There are giants in the forests here.They rise, sometimes unnoticed, above the forest canopy and wait.As years pass, their trunks grow wide and tall. Their branches stretch far above the tippy tops …
There are giants in the forests here.
They rise, sometimes unnoticed, above the forest canopy and wait.
As years pass, their trunks grow wide and tall. Their branches stretch far above the tippy tops of their neighbors' highest boughs. And if the skies spare them a lightning strike and sheering winds, glory awaits them.
That is, if a human happens to stumble across their majestic path.
With a quick measurement, a few photos and some paperwork, they may be crowned a champion tree.
The state of Alabama began recognizing the most colossal of its forest residents in 1970 to discover, recognize and preserve the largest of each native tree species across the state.

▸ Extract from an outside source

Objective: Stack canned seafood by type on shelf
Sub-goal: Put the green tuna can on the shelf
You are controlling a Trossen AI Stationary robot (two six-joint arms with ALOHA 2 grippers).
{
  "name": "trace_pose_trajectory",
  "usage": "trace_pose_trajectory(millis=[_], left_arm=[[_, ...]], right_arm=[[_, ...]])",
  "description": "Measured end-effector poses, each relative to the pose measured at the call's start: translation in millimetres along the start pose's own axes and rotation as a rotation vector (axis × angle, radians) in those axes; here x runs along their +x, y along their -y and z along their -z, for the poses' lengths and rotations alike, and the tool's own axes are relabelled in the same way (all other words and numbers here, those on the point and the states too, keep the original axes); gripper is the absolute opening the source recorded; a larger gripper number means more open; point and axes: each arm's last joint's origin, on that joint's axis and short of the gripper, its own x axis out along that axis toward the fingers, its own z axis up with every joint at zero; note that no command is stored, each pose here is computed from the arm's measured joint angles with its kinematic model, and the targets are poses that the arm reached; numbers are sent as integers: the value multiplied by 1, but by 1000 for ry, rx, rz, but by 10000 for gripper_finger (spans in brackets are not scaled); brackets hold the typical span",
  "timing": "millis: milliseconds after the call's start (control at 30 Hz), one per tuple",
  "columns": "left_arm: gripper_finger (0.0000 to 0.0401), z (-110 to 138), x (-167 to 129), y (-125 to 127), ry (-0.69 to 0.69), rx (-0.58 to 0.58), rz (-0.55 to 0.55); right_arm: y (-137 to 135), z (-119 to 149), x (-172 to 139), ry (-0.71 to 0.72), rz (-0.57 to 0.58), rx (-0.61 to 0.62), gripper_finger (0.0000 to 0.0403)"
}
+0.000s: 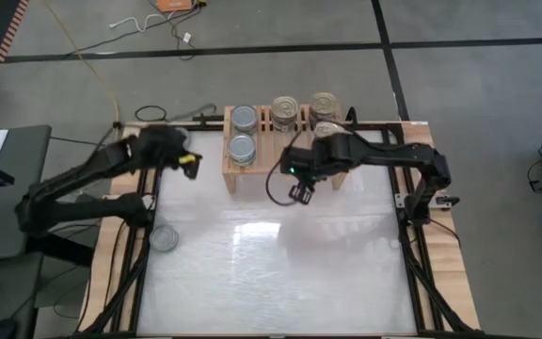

Now, 136 trees in 46 counties hold the distinction of being the tallest, the roundest and the grandest in all the yellowhammer land.
Baldwin County is currently home to 11 champion trees, a number that wiggles and shimmies like the branches of its honorees because the trees are remeasured every four years. Baldwin County-based botanist Fred Nation, who has discovered dozens of champion trees, said many are enormous because they are so far from humans, and thus, difficult to visit and measure.
For some, words like big and huge are far too trivial. Ancient. Mammoth. Not the stuff of legends. They are legend.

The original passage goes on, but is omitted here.